—Je chercherai M. de Pardaillan jusqu'à ce que je sache ce qu'il est devenu, parce que, en dehors de l'affection fraternelle que je lui porte, l'honneur me le commande impérieusement. Mais je sais bien qu'il saura se tirer d'affaire sans notre assistance.
—C'est certain, appuya, avec conviction, Cervantes, qui ne perdait pas un mot de l'entretien des deux amoureux. Pardaillan est de ces êtres privilégiés qui prêtent sans marchander l'appui de leur bras à quiconque fait appel à eux.
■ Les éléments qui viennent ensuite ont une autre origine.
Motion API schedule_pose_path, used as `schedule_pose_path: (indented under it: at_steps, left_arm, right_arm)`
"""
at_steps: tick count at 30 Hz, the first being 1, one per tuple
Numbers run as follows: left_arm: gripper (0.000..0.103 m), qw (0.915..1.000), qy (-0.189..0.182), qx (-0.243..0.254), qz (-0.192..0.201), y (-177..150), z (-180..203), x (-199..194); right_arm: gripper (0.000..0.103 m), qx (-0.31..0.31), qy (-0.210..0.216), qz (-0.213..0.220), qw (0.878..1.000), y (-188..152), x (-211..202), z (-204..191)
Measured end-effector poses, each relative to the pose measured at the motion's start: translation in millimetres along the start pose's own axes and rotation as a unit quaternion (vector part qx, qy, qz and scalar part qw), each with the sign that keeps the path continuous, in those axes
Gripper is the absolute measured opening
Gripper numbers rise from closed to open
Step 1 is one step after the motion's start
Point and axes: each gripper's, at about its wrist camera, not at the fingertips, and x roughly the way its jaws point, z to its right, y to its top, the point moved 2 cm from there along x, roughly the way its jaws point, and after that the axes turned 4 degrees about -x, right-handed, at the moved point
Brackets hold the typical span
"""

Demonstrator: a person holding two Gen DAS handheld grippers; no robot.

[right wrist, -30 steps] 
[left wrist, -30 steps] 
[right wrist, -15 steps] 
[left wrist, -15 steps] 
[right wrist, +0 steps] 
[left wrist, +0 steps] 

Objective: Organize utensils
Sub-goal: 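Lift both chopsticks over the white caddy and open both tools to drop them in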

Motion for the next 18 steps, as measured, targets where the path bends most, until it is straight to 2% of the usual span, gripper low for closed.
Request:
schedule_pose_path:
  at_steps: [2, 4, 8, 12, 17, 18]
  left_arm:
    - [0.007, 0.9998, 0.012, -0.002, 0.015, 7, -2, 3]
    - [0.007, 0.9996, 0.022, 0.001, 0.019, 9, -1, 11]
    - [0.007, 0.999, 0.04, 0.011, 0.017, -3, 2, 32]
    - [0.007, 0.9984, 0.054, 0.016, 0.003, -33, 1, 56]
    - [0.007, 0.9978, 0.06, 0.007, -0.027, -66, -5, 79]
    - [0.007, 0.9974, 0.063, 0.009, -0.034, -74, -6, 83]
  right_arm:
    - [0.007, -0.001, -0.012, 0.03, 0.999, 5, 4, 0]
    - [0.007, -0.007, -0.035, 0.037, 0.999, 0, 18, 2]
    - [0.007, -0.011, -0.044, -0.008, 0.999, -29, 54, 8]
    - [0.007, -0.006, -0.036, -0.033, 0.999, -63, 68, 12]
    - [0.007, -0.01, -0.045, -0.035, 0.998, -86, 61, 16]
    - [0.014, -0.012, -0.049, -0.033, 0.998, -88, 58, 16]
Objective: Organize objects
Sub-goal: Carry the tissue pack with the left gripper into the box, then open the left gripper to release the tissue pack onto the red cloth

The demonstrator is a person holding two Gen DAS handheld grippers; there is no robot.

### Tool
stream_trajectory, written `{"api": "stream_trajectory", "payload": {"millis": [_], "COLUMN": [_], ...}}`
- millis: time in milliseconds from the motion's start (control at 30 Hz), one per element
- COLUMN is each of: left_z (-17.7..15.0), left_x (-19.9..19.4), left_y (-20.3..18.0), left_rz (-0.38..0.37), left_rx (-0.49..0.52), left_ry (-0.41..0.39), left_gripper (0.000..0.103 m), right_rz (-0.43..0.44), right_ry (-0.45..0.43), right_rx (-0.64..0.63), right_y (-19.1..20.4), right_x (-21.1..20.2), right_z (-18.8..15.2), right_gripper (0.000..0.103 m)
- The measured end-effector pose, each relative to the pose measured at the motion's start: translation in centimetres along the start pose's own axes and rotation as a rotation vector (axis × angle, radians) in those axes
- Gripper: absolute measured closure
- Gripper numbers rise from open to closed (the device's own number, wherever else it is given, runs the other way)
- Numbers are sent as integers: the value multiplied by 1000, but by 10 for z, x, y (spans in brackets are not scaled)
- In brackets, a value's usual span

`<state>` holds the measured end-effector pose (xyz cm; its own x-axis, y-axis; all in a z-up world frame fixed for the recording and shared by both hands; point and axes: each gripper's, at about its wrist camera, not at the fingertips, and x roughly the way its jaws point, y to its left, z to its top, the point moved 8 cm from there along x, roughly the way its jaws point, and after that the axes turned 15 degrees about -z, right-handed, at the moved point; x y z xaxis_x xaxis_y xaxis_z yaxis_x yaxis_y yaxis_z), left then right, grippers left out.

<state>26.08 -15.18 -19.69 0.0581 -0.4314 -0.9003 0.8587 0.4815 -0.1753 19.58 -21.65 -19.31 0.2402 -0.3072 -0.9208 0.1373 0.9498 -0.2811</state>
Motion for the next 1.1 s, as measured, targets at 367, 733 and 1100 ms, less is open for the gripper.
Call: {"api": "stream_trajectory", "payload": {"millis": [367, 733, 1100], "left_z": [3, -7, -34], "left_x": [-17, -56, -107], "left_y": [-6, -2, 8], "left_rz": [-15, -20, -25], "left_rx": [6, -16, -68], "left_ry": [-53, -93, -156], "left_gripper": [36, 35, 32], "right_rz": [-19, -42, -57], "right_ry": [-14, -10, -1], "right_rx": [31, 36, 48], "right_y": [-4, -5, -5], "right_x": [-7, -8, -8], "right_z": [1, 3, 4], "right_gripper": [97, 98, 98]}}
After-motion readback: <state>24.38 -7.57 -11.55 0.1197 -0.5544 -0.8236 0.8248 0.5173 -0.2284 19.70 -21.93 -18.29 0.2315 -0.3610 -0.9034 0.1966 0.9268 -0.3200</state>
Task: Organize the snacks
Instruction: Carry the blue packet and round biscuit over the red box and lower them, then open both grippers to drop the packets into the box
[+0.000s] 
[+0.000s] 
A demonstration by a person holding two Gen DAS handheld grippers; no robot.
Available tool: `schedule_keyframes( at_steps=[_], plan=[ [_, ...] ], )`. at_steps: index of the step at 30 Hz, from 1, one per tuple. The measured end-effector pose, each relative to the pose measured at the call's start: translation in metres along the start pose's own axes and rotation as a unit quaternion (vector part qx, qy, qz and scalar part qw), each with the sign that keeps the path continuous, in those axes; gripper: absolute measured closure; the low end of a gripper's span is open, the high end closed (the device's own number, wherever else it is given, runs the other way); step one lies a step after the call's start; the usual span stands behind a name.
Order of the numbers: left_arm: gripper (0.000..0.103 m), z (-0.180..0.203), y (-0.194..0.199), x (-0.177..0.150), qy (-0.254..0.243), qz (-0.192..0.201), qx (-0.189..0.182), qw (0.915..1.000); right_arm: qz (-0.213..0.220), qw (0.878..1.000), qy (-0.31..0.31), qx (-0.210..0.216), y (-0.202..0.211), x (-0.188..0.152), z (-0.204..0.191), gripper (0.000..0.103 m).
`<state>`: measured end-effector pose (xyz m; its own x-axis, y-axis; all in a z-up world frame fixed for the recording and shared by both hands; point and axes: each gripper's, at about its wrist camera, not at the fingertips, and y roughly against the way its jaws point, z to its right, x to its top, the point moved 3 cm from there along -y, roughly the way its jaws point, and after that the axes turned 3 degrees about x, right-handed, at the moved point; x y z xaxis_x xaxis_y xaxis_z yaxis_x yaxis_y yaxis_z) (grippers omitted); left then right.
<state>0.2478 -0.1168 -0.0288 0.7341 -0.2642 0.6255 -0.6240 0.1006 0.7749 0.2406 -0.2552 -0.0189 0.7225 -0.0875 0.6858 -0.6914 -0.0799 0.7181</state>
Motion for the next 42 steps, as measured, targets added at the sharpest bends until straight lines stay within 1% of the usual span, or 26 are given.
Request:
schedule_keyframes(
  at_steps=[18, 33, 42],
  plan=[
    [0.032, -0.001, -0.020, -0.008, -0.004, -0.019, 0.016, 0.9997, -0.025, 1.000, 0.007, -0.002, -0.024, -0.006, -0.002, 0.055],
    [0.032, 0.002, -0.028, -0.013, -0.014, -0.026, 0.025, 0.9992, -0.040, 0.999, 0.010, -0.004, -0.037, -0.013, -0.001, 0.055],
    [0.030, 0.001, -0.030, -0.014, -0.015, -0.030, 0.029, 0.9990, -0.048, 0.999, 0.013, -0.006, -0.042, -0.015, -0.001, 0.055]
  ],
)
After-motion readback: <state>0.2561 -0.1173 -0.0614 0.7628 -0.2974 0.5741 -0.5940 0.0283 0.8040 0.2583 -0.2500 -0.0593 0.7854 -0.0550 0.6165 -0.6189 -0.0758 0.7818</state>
Mais, lorsque, par aventure, ils se trouvent eux-mêmes dans l'embarras, ils se démènent si bien que, lorsqu'on accourt à leur secours, ils ont déjà accompli toute la besogne!
Et c'était admirable la confiance et l'admiration que ces trois êtres manifestaient à l'égard de Pardaillan, qu'ils connaissaient depuis quelques jours à peine.
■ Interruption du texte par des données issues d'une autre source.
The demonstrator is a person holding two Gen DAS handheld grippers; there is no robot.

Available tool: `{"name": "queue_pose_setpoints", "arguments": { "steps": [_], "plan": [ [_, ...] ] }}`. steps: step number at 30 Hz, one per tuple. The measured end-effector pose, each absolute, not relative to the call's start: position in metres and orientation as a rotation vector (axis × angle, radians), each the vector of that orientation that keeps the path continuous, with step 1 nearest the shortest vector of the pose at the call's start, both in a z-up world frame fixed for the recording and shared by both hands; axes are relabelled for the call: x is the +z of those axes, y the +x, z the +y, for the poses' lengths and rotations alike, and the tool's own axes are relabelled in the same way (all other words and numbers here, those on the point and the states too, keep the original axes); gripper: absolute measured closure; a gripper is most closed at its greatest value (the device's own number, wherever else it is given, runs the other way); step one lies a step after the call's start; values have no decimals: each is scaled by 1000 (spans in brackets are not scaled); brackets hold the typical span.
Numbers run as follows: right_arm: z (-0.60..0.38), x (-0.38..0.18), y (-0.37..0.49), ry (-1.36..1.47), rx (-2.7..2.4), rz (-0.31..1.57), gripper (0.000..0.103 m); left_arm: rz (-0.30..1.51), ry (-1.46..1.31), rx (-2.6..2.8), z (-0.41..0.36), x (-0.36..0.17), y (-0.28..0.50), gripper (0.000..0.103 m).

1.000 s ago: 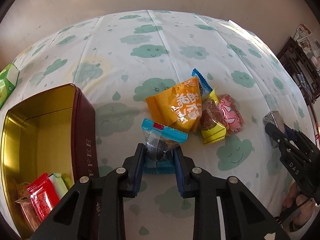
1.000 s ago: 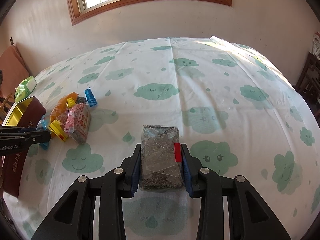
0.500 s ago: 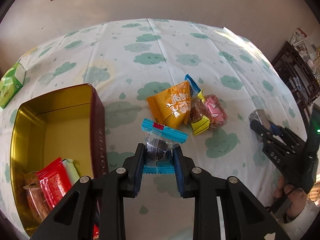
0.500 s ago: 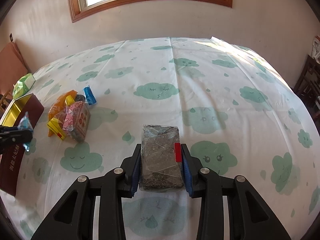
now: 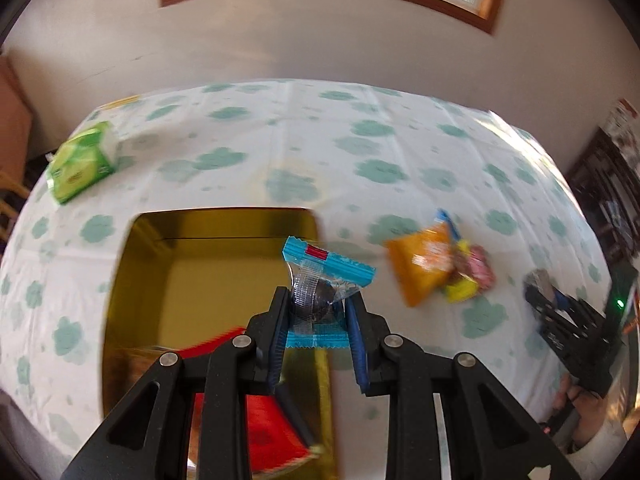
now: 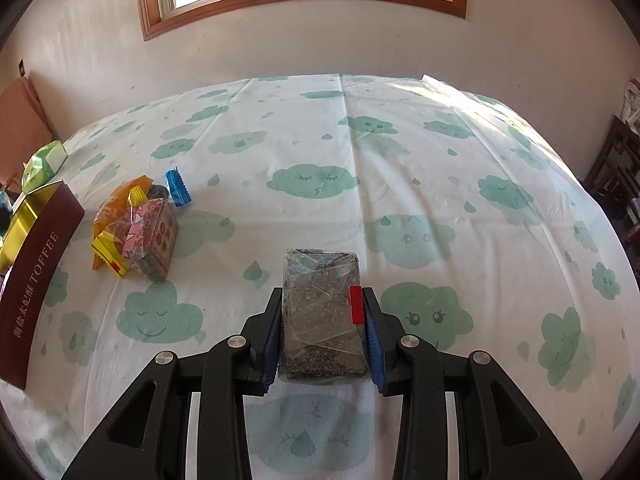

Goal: Organize snacks
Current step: 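Lower the blue-ended candy into the gold tin and open the left gripper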

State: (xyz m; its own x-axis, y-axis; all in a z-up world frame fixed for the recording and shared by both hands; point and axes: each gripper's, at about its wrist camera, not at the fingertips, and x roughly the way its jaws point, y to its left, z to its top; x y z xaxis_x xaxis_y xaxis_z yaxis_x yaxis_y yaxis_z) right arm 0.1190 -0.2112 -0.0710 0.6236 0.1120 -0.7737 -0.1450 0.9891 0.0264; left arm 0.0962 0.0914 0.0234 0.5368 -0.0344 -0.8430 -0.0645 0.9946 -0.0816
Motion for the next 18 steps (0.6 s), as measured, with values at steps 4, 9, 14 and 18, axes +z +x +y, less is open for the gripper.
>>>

Voyant que don César, après avoir approuvé les paroles de Cervantes d'un air convaincu, retombait dans son morne abattement, la Giralda reprit:
—Alors, mon doux seigneur, qu'est-ce donc qui vous rend soudain si chagrin?
—Giralda, fit El Torero, qu'est-ce donc cette histoire d'enlèvement qu'El Chico est venu nous raconter?
—C'est la vérité pure, dit la Giralda, qui cherchait à démêler où il voulait en venir.
—Vous avez été enlevée? Réellement? Par Centurion?
—Par Centurion.
—Mais Centurion, dans ces sortes d'affaires, n'agit pas pour son propre compte.